Availability Prioritized (AP) vs Consistency Prioritized (CP) Wide-Column Systems

Availability Prioritized (AP) systems like Cassandra remain available under network partitions by allowing all nodes to accept writes independently, using eventual consistency with tunable per operation guarantees. You configure replication factor (typically 3) and choose read/write consistency levels per request. Setting write level QUORUM and read level QUORUM where read plus write exceeds replication factor (2 + 2 > 3) ensures immediate consistency per key. Local quorum in multi datacenter deployments keeps latency low (single digit milliseconds median) while tolerating datacenter failures. The tradeoff is no multi row transactions and potential for last write wins conflicts requiring tight Network Time Protocol (NTP) discipline with clock skew under 100 ms. Consistency Prioritized (CP) systems like HBase provide linearizable per row operations by routing all mutations for a region to a single leader. The leader serializes writes and serves strongly consistent reads, simplifying application logic for inbox ordering or counter semantics. Facebook Messages uses this model at multi petabyte scale with billions of writes per day, combining cache hits in a few milliseconds with HBase p99 random reads in tens of milliseconds. The tradeoff is reduced availability under partitions (writes stall if the leader is unreachable) and operational complexity from master coordination via ZooKeeper. Choose AP when you need always on operation across datacenter failures and can design around eventual consistency or per key quorum semantics. Netflix runs hundreds of AP clusters across multiple regions handling trillions of operations per day with sub 20 ms p99 latency. Choose CP when per row correctness is paramount and you benefit from integration with Hadoop Distributed File System (HDFS) for batch analytics, accepting master coordination overhead and partition unavailability.
💡 Key Takeaways
AP systems achieve always on writes by accepting operations at any replica with tunable consistency (LOCAL_QUORUM gives 5 to 10 ms p99), staying available under datacenter failures but risking last write wins conflicts
CP systems route all writes for a partition to a single leader providing linearizable per row reads and writes, simplifying correctness but losing availability when the leader is unreachable
Tunable consistency in AP requires read level plus write level exceeding replication factor for immediate consistency (QUORUM read + QUORUM write with replication factor 3 gives 2 + 2 > 3)

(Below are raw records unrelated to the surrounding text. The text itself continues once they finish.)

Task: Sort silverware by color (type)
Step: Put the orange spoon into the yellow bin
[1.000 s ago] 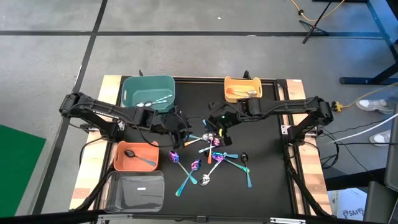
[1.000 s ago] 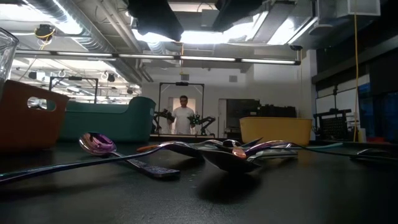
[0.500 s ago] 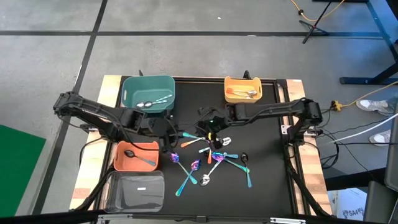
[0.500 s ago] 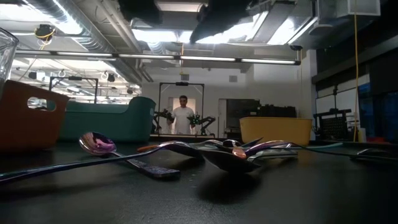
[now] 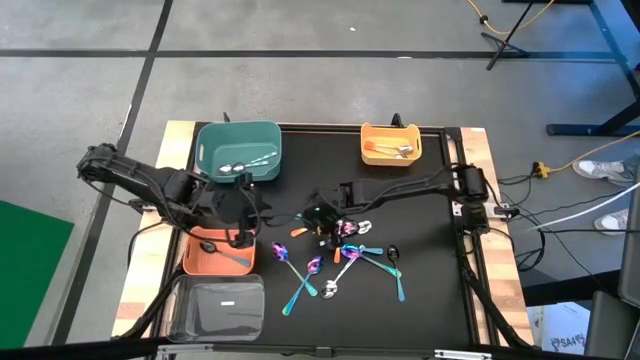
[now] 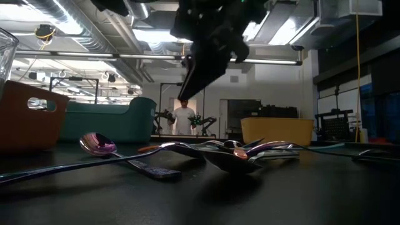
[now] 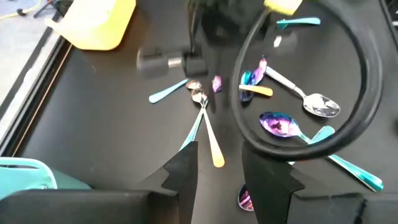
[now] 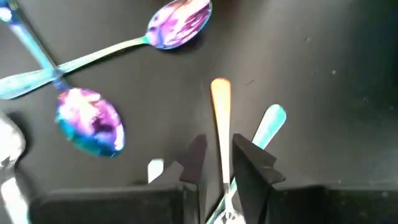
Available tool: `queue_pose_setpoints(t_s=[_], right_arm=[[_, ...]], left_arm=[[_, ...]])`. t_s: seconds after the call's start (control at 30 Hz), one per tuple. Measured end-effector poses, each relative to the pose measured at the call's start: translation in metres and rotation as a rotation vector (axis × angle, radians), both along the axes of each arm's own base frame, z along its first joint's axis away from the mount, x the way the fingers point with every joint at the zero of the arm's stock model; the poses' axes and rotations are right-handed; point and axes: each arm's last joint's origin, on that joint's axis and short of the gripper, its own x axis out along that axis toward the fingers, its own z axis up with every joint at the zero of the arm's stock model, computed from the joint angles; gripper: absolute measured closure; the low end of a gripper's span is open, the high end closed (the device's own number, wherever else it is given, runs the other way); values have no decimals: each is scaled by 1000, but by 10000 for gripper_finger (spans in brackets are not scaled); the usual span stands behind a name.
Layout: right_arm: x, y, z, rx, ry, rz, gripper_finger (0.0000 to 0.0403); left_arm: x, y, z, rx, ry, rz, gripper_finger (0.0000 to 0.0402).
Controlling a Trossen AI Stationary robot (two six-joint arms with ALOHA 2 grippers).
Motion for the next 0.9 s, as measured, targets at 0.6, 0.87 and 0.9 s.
queue_pose_setpoints(t_s=[0.6, 0.87, 0.9], right_arm=[[13, -8, -47, -73, 84, -53, 340], [15, -15, -55, -67, 100, -59, 340], [14, -16, -56, -68, 106, -62, 340]], left_arm=[[-2, -1, 0, 1, 4, -4, 283], [-1, -1, 0, 0, 1, -2, 283], [-1, -1, 0, 1, 1, -2, 283]])
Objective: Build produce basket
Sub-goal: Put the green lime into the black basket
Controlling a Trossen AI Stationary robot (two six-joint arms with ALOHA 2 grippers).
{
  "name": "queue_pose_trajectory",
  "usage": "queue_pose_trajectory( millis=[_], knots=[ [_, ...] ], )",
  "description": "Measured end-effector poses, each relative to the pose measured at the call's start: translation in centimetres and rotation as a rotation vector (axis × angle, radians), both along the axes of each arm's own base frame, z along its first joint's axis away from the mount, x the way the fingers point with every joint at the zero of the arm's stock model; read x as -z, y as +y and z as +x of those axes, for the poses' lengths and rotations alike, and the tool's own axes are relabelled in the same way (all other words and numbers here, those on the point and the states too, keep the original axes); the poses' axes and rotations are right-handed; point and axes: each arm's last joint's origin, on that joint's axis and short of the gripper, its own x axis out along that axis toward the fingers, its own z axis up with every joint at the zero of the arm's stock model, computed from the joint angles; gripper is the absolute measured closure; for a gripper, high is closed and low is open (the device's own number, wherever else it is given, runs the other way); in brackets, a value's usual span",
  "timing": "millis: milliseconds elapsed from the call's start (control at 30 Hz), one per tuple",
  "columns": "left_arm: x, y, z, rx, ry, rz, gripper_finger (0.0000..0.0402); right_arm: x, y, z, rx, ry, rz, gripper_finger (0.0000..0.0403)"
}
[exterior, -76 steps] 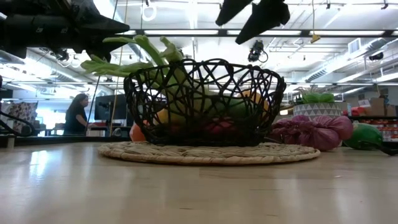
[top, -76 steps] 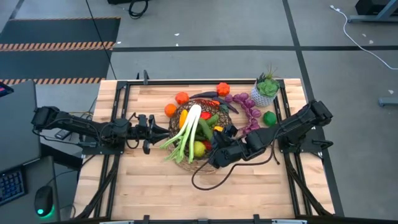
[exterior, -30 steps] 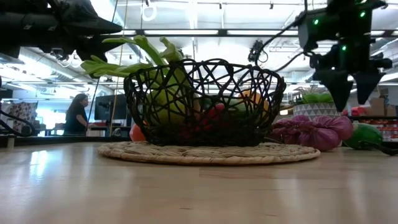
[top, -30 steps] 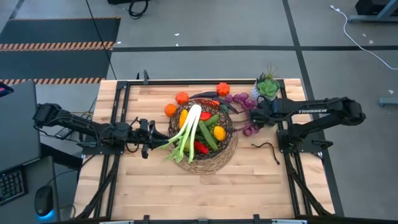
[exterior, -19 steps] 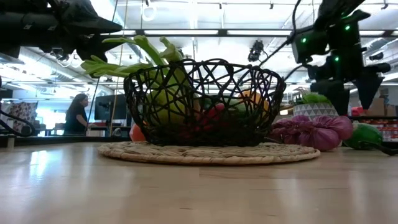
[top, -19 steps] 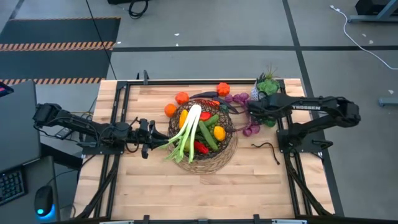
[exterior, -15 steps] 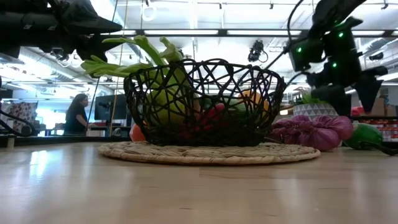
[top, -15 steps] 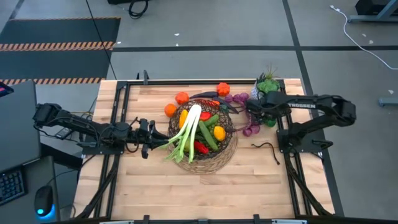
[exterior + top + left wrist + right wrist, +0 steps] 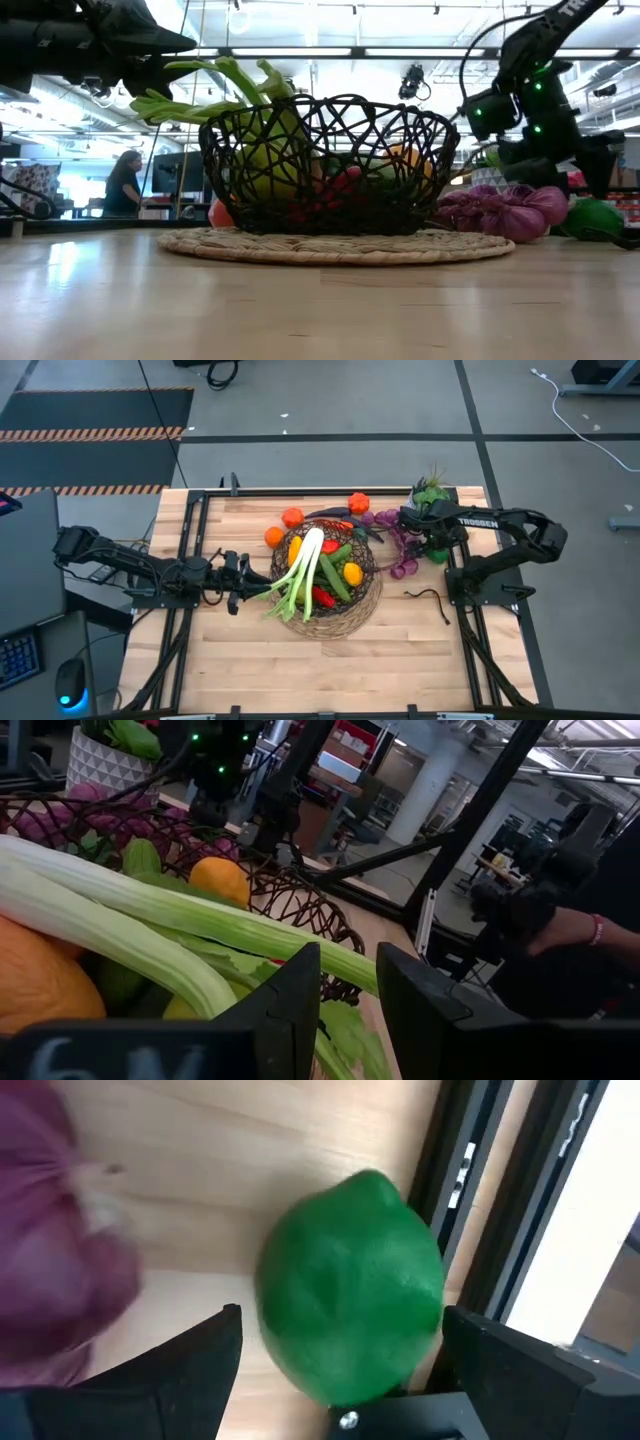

Clock skew in AP systems with last write wins can cause lost updates, requiring tight NTP synchronization (under 100 ms drift) and idempotent write design
CP master coordination via ZooKeeper adds operational complexity with risks of assignment stalls during coordination outages or network instability
Netflix uses AP for trillions of operations per day across regions with sub 20 ms p99, while Facebook uses CP for billions of inbox writes per day requiring strong per thread ordering
📌 Examples
AP multi datacenter write: Client writes to local datacenter with LOCAL_QUORUM (2 of 3 local replicas acknowledge in 5 ms), async replication to remote datacenters completes in 50 to 200 ms depending on Wide Area Network (WAN) latency. System stays available if one datacenter fails.
CP region server failure: HBase region containing user inbox is on failed server. Master detects failure via ZooKeeper heartbeat timeout (30 seconds default), reassigns region to healthy server (10 to 60 seconds), replays Write Ahead Log (WAL) from HDFS (5 to 30 seconds). Total unavailability 45 to 120 seconds.
AP consistency anomaly: Two datacenters receive concurrent writes for same key with timestamps T1=10:00:00.100 and T2=10:00:00.050 due to clock skew. Last write wins chooses T1 as newer, but logically T2 happened after T1 at the application level.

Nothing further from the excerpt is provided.